– Дальше два. Гранатой. У них там зарядные ящики. Огонь!
– Господин штабс-капитан, обошли! От станции подкрались! Не сдюжим!
– Оставить вторую высоту! Группу прикрытия на НП! – прорычал артиллерист.
Он беспомощно осмотрел блиндаж. Сделано-то добротно, но даже с тремя пулеметами два батальона не сдержать. «Да будь что будет», – решил он и опять схватился за бинокль, не только услышав, но и почувствовав, как вздрогнула земля, а на месте, где стояли английские гаубицы, поднялся вверх столб грязно-серого дыма.
– Ай да Андреев! Ах молодец! Врезал так врезал! – удовлетворенно закричал в трубку артиллерист. – Прямое попадание, лиддит взорвался! А чего это бронепоезд замолчал? Неужто и ему досталось?
– Да нет, – судорожно сглотнул пулеметчик, аккуратно снимая с бруствера оружие, стараясь не касаться раскаленного ствола, – своих задеть боится. Больно близко подобрались, черти…
– Прикрытие…
– Нет больше прикрытия, все там полегли…
– Ну что ж…
Штабс-капитан расстегнул кобуру, потянул оттуда штатный наган, внимательно осматриваясь, как бы половчее забаррикадироваться в немудреном укрытии. Дощатый стол, скамья, планшет с нанесенной на карту сеткой координат… Нет, все-таки оружие артиллериста – это пушки!
– Андреев! – После принятого решения голос штабс-капитана стал спокойным и даже каким-то вальяжным. – Вылезай из своей берлоги, будешь сам корректировать. Квадрат восемь плотненько по куполу, пока узкоглазые не закончатся. Понял? Да, Коля, квадрат восемь – это мой НП. И давай поторапливайся, а то к нам уже гости в дверь стучат…
Полностью расстреляв снаряды, бронепоезд капитана Барта медленно отползал от негостеприимной станции. Дымились отработавшее на расплав ствола орудие и позиции гаубичной полубатареи, так и не сделавшей ни одного выстрела. Белый дым поднимался в весеннее небо от занявшихся огнем станционных построек.
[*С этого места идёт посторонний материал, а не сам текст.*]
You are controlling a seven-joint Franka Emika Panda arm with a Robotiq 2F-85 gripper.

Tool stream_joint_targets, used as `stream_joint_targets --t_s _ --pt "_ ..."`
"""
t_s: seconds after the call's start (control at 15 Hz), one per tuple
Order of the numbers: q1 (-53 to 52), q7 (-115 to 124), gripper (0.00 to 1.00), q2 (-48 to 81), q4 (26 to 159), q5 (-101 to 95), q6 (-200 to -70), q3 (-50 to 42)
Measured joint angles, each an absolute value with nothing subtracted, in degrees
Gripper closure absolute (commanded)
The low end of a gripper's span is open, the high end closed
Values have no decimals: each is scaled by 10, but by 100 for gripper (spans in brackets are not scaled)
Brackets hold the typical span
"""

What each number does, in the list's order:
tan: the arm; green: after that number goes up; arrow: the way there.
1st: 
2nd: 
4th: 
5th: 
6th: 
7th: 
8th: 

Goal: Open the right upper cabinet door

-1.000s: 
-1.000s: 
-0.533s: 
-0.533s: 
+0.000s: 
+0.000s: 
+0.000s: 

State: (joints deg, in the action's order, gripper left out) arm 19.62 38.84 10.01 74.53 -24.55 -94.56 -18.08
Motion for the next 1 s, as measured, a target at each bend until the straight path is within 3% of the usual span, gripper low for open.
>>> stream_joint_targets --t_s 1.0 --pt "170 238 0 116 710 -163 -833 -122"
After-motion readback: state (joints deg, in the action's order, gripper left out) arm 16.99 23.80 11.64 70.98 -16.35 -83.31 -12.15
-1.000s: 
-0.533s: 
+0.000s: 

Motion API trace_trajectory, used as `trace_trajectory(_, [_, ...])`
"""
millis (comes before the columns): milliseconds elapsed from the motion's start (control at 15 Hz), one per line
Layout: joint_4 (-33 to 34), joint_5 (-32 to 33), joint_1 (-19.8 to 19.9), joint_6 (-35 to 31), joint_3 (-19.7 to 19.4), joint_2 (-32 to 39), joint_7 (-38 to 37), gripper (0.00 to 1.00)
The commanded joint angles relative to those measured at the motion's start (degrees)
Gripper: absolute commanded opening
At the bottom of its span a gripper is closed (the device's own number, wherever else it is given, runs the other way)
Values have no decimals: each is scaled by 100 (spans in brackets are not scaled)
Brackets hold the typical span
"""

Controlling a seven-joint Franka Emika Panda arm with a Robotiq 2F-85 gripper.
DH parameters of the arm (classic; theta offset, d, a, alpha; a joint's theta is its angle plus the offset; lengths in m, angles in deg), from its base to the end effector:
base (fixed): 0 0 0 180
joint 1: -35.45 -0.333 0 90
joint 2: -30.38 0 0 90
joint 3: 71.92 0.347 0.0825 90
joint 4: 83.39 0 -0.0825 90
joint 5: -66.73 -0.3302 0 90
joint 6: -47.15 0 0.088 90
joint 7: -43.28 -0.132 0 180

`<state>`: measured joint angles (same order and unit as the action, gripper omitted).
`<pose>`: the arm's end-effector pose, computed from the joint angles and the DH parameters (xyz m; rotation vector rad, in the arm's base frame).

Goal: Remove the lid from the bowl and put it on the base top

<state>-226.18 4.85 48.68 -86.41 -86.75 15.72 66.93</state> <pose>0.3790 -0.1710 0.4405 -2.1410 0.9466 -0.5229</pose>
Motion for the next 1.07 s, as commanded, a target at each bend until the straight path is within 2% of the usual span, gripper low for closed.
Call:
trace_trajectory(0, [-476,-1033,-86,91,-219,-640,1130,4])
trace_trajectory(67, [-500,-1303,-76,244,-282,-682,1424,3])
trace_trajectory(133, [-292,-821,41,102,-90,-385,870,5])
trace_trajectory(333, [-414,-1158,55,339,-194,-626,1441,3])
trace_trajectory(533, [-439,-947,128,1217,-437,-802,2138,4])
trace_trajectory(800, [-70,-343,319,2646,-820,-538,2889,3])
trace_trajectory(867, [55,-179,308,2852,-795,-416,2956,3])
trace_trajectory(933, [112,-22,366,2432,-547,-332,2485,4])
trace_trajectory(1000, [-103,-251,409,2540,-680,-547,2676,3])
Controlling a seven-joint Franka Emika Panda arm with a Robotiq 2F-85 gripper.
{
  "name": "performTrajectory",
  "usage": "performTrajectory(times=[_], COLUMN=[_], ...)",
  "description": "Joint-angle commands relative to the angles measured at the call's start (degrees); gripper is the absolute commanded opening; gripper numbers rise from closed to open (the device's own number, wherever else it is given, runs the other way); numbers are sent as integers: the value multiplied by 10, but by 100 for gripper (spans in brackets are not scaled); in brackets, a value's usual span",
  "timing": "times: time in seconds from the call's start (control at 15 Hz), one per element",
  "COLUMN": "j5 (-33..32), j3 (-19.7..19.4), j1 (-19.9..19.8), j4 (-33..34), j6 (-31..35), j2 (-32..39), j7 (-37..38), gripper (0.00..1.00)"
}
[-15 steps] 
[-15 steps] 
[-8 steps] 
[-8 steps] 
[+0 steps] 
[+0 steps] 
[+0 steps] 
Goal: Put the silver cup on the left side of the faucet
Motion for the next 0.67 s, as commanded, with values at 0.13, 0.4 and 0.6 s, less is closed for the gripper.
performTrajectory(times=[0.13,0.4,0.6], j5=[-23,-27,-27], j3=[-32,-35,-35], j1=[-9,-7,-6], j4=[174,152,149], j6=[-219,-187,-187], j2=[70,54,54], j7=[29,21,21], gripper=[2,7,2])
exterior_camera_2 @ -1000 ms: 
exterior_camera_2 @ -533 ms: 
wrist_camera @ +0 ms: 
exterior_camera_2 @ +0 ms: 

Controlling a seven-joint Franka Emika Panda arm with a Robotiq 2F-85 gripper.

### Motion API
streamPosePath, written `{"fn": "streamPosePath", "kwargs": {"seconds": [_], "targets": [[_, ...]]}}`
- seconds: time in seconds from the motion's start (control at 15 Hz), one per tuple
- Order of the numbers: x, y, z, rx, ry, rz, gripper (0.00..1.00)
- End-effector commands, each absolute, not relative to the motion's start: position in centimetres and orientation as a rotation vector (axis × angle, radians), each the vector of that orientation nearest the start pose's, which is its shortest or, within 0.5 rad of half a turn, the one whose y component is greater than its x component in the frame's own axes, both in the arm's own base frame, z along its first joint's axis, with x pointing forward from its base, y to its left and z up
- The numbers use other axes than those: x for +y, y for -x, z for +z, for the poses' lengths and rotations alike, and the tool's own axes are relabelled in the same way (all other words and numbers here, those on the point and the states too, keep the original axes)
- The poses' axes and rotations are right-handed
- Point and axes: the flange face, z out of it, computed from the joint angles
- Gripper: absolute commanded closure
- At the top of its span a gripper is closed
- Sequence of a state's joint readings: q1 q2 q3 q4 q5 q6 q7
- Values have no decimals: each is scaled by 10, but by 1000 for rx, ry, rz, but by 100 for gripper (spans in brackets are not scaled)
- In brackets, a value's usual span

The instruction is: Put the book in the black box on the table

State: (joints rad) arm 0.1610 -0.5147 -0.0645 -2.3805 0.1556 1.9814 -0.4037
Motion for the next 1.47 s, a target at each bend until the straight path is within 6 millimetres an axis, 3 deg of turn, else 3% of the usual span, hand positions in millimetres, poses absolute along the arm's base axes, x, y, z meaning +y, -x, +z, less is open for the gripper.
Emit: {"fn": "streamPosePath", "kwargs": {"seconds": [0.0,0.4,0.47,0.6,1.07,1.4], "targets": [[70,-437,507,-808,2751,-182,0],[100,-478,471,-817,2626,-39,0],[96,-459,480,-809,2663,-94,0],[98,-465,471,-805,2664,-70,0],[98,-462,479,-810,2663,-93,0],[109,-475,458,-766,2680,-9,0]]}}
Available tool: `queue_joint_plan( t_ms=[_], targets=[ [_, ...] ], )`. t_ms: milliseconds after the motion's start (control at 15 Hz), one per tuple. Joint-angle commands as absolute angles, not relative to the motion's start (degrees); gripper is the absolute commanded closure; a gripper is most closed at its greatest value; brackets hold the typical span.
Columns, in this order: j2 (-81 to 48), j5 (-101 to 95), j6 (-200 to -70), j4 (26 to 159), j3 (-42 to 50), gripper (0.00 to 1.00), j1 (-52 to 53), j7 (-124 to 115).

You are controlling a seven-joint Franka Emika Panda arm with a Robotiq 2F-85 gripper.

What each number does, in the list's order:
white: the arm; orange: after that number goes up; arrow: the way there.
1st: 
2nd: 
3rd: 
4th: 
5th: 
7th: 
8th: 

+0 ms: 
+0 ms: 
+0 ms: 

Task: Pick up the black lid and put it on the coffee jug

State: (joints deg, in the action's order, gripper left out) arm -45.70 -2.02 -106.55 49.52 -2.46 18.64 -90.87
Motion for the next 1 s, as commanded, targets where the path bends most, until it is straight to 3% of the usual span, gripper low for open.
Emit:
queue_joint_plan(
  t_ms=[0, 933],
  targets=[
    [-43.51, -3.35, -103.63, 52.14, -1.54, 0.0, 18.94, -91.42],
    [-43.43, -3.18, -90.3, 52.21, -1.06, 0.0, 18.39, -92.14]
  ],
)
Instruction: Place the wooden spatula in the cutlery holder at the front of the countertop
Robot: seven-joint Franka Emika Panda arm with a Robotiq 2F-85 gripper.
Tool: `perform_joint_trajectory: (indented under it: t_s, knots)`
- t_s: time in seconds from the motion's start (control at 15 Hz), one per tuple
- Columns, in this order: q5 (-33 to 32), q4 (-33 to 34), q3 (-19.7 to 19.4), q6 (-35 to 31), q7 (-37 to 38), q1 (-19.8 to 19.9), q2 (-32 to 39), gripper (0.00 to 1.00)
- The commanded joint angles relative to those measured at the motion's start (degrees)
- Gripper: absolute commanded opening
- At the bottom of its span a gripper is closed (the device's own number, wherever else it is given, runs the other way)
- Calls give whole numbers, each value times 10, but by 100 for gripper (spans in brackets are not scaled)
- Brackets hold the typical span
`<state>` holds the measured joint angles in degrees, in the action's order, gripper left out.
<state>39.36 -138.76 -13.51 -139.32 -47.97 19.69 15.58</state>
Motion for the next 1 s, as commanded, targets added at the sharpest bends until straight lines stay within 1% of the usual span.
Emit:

Из авангарда Бэйянской армии отползать было некому. Отряд капитана Ржевуцкого, возвратившийся из Порт-Артура и ударивший с ходу во фланг потрепанным и прижатым к земле китайским батальонам, окончательно сломил волю солдат к сопротивлению, и они начали массово бросать оружие.
Едва закончился бой, все, оставшиеся в строю, включая только что плененных китайцев, бросились тушить разгорающиеся пожары, грозящие перекинуться на крыши стоящих рядом китайских фанз и железнодорожных мастерских. Но был в гарнизоне один человек, не принимающий участия в этом аврале – штабс-капитан Николай Николаевич Андреев[14], командир крепостной батареи 87-миллиметровых пушек.
Вместе со своими подчиненными он буквально руками разгребал заваленные ходы сообщения на артиллерийском НП, растаскивал полуобвалившиеся перекрытия блиндажа, в самой глубине которого под массивным столом из грубо сколоченных досок были найдены изрядно помятые и надышавшиеся дыма, но все же живые командир разведчиков-корректировщиков и его связист.
– Ленька, чертушка, живой! – Андреев осторожно смахивал с лица друга пыль и песок. – А я так боялся, что своими руками угробил тебя!
– Слышь, Коля, – еле ворочая языком, отвечал артиллеристу разведчик, – в следующий раз надо не лениться, три наката на блиндаж стелить, тогда не прошибет…
22 марта 1902 года. Цииикар
Капитан Варгасов с сожалением оглянулся на теплую уютную казарму, поправил мохнатую маскировочную накидку, делающую его похожим на средневекового пилигрима и скомандовал
– Рысью – арш!
Ворота добротного шестиметрового забора медленно и величаво закрылись, отделив взвод от робкой надежды на отдых и сон. Батальон был поднят по тревоге аккурат после ужина, когда офицеры занимали места в клубе, предвкушая свежие газеты, гитару, неспешные разговоры и чашечку кофе, сдобренного сумасшедшими изделиями полковой хлебопекарни.